▸ **Exercise data**:
::::

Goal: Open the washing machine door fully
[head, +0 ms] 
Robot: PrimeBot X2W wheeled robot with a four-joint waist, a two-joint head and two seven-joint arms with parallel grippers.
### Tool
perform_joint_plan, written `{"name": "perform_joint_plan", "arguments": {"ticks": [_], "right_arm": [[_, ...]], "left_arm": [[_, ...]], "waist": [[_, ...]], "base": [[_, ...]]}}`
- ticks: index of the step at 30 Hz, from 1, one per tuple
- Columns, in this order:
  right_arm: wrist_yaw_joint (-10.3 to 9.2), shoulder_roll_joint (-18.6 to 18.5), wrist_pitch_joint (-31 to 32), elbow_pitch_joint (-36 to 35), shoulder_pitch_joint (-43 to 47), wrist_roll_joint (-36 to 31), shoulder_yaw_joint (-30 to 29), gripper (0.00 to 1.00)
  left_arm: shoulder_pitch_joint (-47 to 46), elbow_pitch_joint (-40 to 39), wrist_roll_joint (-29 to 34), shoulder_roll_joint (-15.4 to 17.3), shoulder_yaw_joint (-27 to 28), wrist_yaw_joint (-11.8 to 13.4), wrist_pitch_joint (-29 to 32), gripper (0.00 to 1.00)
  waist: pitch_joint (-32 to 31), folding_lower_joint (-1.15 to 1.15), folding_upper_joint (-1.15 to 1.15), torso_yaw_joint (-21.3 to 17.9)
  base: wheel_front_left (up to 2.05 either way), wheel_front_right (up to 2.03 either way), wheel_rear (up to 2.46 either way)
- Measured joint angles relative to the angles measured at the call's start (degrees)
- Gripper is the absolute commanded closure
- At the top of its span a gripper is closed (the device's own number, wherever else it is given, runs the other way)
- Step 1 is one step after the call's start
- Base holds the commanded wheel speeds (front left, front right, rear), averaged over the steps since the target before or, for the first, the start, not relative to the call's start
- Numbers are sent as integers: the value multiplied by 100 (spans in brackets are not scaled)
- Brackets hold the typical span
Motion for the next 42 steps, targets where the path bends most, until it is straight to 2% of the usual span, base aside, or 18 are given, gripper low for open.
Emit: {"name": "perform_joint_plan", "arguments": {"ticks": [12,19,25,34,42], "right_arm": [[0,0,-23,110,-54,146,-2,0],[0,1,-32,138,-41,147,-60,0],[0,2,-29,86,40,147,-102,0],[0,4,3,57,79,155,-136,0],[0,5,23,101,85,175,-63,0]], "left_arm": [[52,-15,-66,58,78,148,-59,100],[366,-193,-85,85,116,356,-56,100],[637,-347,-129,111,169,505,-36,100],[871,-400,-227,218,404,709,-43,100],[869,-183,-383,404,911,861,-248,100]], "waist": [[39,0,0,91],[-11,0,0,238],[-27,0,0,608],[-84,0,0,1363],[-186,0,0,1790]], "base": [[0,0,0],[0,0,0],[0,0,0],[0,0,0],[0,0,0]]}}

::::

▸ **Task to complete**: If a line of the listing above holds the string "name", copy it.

▸ **Finished exercise**:
perform_joint_plan, written `{"name": "perform_joint_plan", "arguments": {"ticks": [_], "right_arm": [[_, ...]], "left_arm": [[_, ...]], "waist": [[_, ...]], "base": [[_, ...]]}}`
Emit: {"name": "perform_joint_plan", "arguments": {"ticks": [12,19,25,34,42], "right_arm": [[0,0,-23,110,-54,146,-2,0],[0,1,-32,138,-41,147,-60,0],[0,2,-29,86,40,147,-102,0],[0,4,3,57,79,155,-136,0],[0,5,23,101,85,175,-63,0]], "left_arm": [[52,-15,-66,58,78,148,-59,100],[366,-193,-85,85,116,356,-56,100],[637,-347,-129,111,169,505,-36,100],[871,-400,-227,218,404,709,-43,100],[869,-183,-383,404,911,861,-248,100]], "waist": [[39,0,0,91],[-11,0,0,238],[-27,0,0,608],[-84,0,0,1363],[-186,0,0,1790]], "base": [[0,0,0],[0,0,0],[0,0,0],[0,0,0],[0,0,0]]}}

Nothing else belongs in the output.